- Directed by: Francis Damberger
- Written by: Francis Damberger
- Produced by: Francis Damberger Arvi Liimatainen Graydon McCrea Dale Phillips
- Starring: Paul Jarrett Michael Hogan Paul Coeur Eric Allan Kramer
- Cinematography: Peter Wunstorf
- Edited by: Michel Lalonde
- Music by: Darcy Phillips
- Production companies: Damberger Film & Cattle
- Release date: 1994;
- Running time: 110 minutes
- Country: Canada
- Language: English

= Road to Saddle River =

Road to Saddle River is a Canadian comedy film, directed by Francis Damberger and released in 1994. The film stars Paul Jarrett as "The Cowboy Kid", an Eastern European immigrant to Canada who settles in Alberta and undertakes a road trip in search of Saddle River, his idealized vision of the perfect place to establish his desired cowboy lifestyle. His travelling companions are Sam (Paul Coeur), an unhappy salesman afflicted with ringworm; Dieter (Eric Allan Kramer), a German tourist; and Norman Manyheads (Sam Bob), a young First Nations man who idolizes Elvis Presley.
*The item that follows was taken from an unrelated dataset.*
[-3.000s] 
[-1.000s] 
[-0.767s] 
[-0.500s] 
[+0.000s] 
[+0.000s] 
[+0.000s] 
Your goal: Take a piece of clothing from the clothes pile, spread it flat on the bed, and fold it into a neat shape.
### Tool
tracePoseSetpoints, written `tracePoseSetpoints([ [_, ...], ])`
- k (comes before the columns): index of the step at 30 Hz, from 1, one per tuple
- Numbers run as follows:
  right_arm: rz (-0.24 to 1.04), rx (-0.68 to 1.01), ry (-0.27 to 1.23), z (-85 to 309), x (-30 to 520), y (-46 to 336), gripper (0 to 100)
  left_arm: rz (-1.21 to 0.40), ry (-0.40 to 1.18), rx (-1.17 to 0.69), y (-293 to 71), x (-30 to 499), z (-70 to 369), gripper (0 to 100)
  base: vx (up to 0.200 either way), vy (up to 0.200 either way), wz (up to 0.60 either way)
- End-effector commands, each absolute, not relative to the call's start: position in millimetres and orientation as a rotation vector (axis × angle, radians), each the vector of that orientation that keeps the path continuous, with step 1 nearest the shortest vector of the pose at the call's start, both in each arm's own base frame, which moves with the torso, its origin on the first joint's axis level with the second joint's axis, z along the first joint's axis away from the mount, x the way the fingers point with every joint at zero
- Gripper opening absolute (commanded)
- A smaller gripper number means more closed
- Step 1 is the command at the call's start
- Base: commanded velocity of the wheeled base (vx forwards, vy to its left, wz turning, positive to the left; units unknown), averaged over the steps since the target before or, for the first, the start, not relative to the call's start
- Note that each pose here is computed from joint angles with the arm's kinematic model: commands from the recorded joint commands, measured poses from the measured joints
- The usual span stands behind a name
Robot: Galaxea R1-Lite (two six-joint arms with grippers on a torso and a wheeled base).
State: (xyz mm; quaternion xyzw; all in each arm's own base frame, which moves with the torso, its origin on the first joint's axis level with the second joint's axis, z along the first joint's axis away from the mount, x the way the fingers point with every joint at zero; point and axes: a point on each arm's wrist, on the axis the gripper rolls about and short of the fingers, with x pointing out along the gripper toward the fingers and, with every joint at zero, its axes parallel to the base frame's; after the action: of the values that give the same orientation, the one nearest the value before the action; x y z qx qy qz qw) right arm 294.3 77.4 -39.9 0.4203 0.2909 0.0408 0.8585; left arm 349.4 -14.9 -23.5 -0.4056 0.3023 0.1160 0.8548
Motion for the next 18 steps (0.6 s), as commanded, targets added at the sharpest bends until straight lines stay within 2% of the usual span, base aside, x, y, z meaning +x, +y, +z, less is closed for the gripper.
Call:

The cast includes Michael Hogan, Ben Cardinal, Bryan Fustukian and Tina Lameman.

The film was originally shot in 1992, immediately after Damberger's prior film Solitaire, but Damberger was unable to secure distribution until 1994. It had at least one film festival screening before premiering commercially on September 23, 1994 in Edmonton.

The film received a 20th anniversary screening in 2013 as part of Alberta Culture Days.

==Awards==
The film received two Genie Award nominations at the 15th Genie Awards, for Best Overall Sound (Dean Giammarco, Paul Sharpe, Garrell Clark, Bill Sheppard) and Best Sound Editing (Marti Richa, Eric Hill, Shane Shemko, Cal Shumiatcher, Jacqueline Cristianini). It won two Rosie Awards, for Best Dramatic Screenplay (Damberger) and Best Cinematography (Peter Wunstorf).

The folk music group Saddle River String Band took their name from the film.